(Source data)
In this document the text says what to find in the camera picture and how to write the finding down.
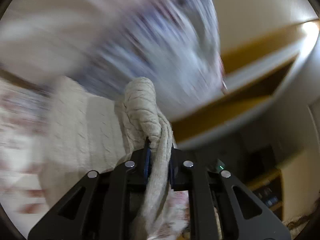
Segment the metal screw head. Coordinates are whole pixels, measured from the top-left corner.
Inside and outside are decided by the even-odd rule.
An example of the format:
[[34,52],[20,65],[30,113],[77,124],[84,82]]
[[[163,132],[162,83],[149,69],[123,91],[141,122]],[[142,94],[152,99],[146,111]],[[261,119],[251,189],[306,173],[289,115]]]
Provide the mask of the metal screw head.
[[191,168],[193,166],[193,162],[192,161],[184,161],[183,162],[183,166],[187,167],[187,168]]
[[134,161],[127,161],[124,163],[124,166],[126,166],[127,168],[132,168],[134,167],[136,164],[134,163]]
[[229,178],[231,176],[231,173],[230,171],[221,171],[221,176],[224,177],[224,178]]
[[87,176],[90,178],[90,179],[93,179],[95,177],[98,176],[98,173],[96,171],[89,171]]

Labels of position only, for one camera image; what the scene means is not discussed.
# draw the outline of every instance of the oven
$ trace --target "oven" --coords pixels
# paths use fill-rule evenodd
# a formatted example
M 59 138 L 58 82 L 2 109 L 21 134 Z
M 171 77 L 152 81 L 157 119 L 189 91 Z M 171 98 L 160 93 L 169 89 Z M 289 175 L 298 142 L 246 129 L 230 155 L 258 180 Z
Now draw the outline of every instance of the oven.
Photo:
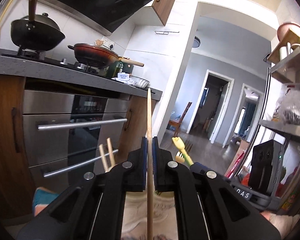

§ **Task to carry out**
Where the line with "M 171 77 L 152" appears, begin there and transcribe exactly through the last line of the data, leaving all pictures aside.

§ **Result of this exercise**
M 171 77 L 152 81 L 157 119 L 189 91 Z M 171 98 L 160 93 L 169 89 Z M 289 175 L 298 142 L 246 129 L 230 155 L 258 180 Z
Now draw the outline of every instance of the oven.
Photo:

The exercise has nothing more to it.